A long-time volunteer and Founding Mother of the Contra Costa National Women's Political Caucus, present at every key inflection point of the chapter's first quarter-century.
Judy Coleman is recognized as a 1999 inductee of the Contra Costa Herstory Project. In the Project's founding narrative, Sunne Wright McPeak names Judy among the close colleagues and long-time volunteers who gathered at Louise Aiello's Martinez home in 1999 to mark the 20th anniversary of McPeak's swearing-in as County Supervisor — and whose collective recollection that day became the Herstory Project itself.
Judy is identified as one of the Founding Mothers or early leaders of the Contra Costa NWPC, the chapter founded in 1973 at Paula Schiff's Walnut Creek home with a deliberate, focused mission: increase the number of women in appointed and elected office in Contra Costa County. The Caucus's organizing model in the 1970s — combining household-hosted strategy luncheons with countywide candidate recruitment, training, and fundraising — depended on women like Judy who showed up cycle after cycle, opened their networks to first-time candidates, and translated big civic ambitions into the meeting-by-meeting organizing that actually wins seats.

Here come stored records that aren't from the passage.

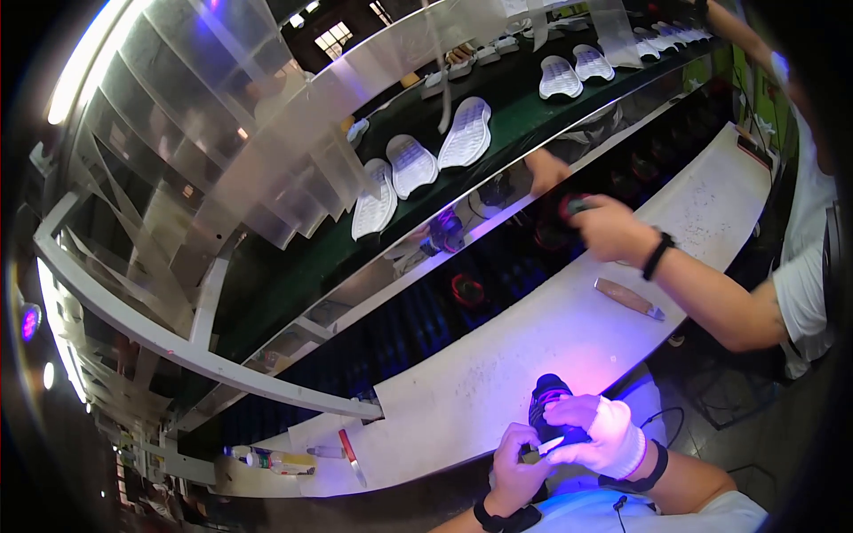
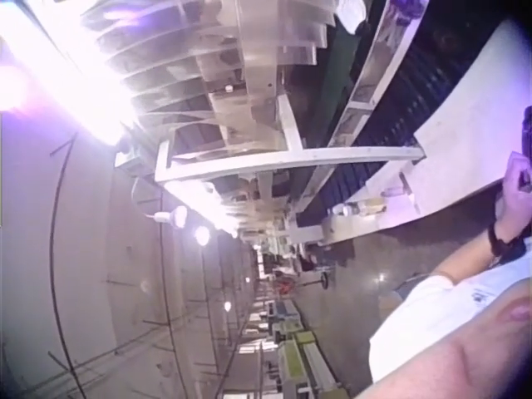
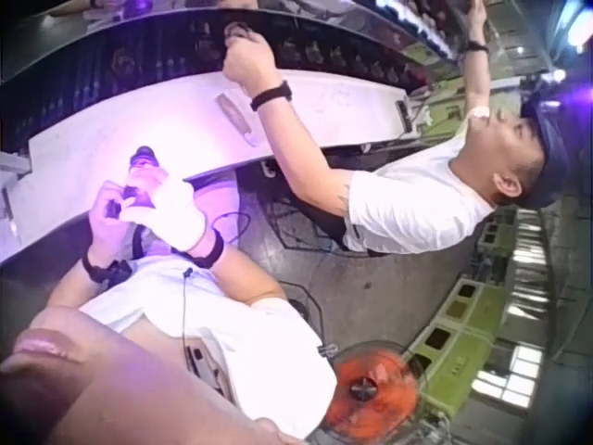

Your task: The recorder is assembling shoe components, specifically attaching and aligning the upper to the sole on a production line.

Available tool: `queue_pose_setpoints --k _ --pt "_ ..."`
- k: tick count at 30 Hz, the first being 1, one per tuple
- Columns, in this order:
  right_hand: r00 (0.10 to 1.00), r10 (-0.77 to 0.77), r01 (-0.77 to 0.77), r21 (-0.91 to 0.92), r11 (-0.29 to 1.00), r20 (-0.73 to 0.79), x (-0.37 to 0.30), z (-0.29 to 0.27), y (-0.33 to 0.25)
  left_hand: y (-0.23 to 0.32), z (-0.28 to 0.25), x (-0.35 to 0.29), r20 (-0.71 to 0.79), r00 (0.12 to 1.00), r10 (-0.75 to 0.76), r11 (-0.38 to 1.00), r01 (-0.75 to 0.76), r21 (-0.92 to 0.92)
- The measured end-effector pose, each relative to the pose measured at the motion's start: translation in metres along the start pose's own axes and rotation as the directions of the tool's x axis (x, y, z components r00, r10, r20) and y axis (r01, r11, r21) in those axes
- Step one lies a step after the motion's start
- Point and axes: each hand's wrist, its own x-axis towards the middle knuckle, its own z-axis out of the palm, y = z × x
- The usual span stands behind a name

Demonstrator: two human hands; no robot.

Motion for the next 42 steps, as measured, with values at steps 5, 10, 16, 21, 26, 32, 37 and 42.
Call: queue_pose_setpoints --k 5,10,16,21,26,32,37,42 --pt "0.998 0.022 -0.021 -0.005 1.0 0.053 0.007 -0.001 0.022 0.011 0.02 0.02 -0.097 0.993 0.074 0.997 -0.073 0.009" --pt "0.999 0.011 -0.026 0.352 0.936 0.044 0.015 -0.006 0.049 0.014 0.021 0.045 -0.084 0.995 0.061 0.998 -0.063 -0.026" --pt "0.996 0.062 -0.079 0.301 0.951 0.064 0.001 -0.004 0.057 -0.007 0.019 0.051 0.037 0.997 0.065 0.996 -0.063 -0.062" --pt "0.988 0.141 -0.112 0.354 0.928 -0.056 -0.02 -0.013 0.065 0.001 0.03 0.056 0.086 0.996 0.023 1.0 -0.023 0.001" --pt "0.936 0.319 -0.168 0.61 0.775 -0.148 -0.05 -0.041 0.109 0.005 0.045 0.082 0.318 0.938 0.14 0.909 -0.249 0.334" --pt "0.904 0.407 -0.4 -0.08 0.913 0.132 -0.034 -0.079 0.113 -0.002 0.046 0.114 0.538 0.832 0.133 0.835 -0.387 0.391" --pt "0.852 0.515 -0.518 0.002 0.856 0.094 -0.028 -0.065 0.101 -0.017 0.008 0.115 0.499 0.856 0.132 0.948 -0.256 0.19" --pt "0.596 0.789 -0.683 0.425 0.595 -0.148 -0.027 -0.021 0.128 -0.035 -0.069 0.121 0.548 0.823 -0.149 0.987 0.154 0.036"
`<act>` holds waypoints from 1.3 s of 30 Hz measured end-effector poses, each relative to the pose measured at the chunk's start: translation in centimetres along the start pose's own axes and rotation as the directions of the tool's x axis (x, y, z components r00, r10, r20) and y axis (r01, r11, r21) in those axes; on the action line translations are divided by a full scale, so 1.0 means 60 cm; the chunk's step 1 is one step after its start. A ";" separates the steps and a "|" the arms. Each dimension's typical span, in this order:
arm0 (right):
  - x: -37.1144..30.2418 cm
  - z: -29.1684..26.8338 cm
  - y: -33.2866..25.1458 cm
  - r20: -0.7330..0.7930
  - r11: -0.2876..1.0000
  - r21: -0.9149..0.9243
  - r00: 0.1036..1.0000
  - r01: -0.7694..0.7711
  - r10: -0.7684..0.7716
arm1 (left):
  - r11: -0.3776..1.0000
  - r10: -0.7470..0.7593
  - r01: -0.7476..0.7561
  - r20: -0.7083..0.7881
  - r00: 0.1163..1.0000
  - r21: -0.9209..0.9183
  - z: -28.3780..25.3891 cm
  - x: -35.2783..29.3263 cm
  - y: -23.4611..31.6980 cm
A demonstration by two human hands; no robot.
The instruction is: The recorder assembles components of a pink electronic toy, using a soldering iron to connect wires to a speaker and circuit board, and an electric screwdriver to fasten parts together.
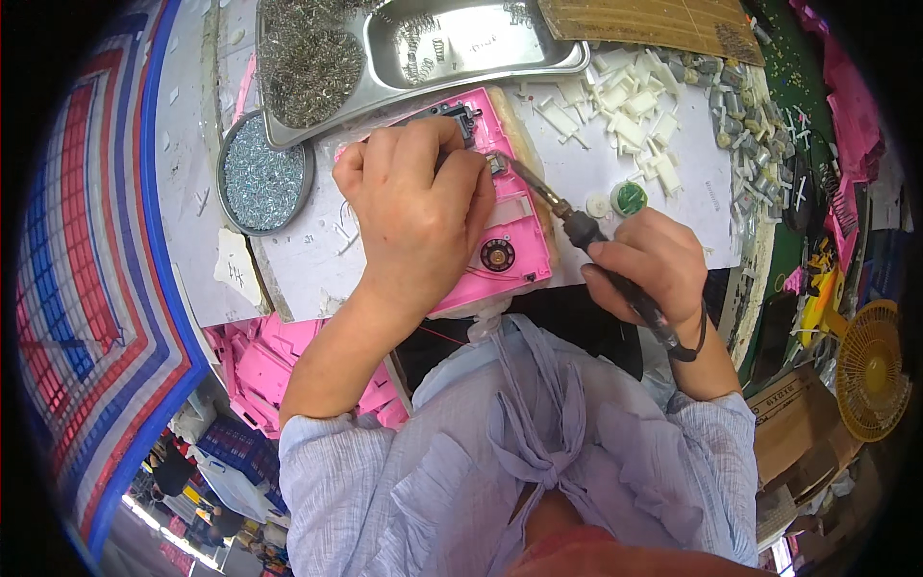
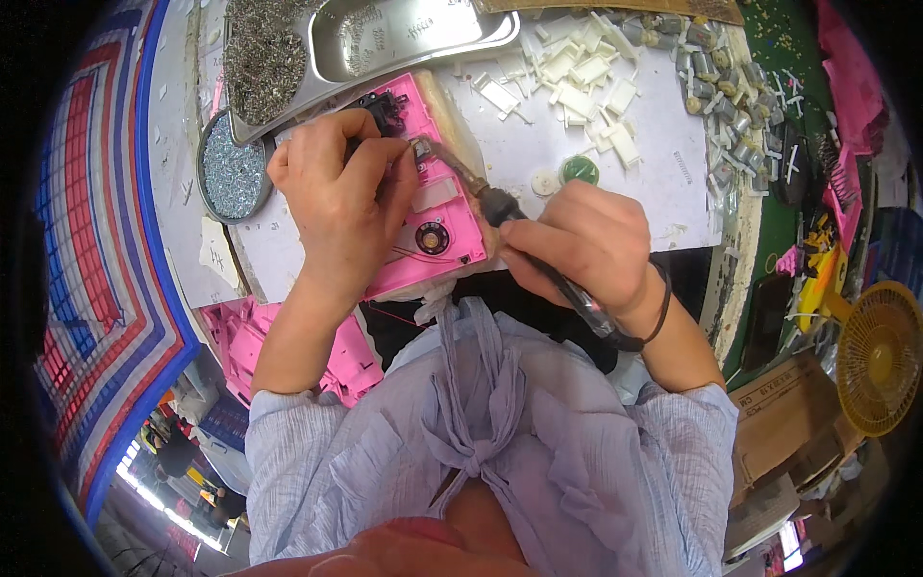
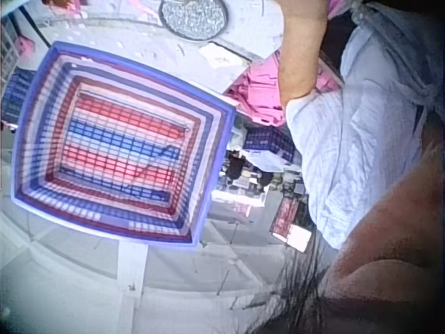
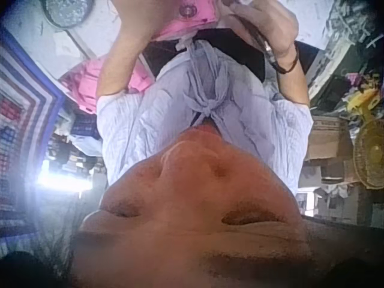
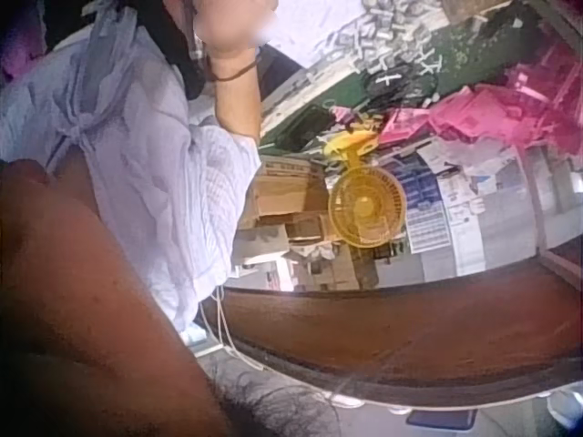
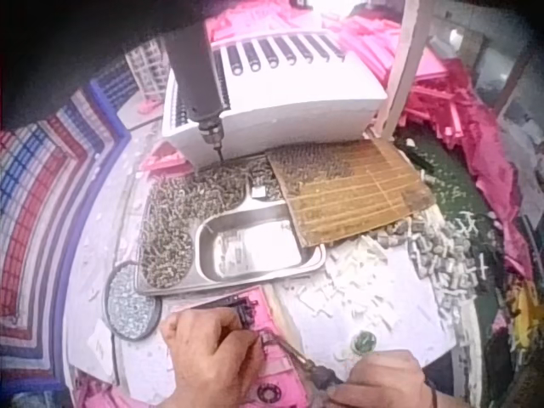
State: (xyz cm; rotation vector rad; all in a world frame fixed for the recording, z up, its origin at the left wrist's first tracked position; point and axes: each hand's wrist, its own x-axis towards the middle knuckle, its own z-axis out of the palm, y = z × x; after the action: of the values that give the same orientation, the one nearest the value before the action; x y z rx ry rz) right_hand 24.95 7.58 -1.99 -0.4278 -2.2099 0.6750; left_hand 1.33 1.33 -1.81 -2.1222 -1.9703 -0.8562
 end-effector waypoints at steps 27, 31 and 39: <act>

That McPeak names Judy in the same breath as Ginny March, Jane Emanuel, Taalia Hasan, Mary Rocha, and Lucia Albers places her in the inner circle of NWPC's first-generation leadership — the women whose names do not appear on the ballot but without whom the women whose names did appear would not have prevailed. Her induction in 1999 was not an honorary courtesy: it was an acknowledgment that a quarter-century of sustained, behind-the-scenes work had reshaped the political landscape of the County.
As with several of the 1999 inductees, the formal record of Judy's individual contributions remains thin in the public press of the period — a familiar pattern for women whose civic work happened in living rooms, church basements, and committee meetings rather than on press-release datelines. The Herstory Project exists in part to repair this kind of archival gap.
Judy is among the early leaders of the Contra Costa National Women's Political Caucus, founded in 1973 at Paula Schiff's Walnut Creek home with the focused mission of increasing the number of women in appointed and elected office.
Across more than two decades of NWPC organizing, Judy is one of the close colleagues and long-time volunteers whose sustained, cycle-after-cycle work translates the Caucus's countywide vision into actual meetings, candidate recruitment, and fundraising.
Attends the surprise gathering at Louise Aiello's Martinez home celebrating the 20th anniversary of Sunne McPeak's swearing-in as County Supervisor — the conversation that became the genesis of the Contra Costa Herstory Project.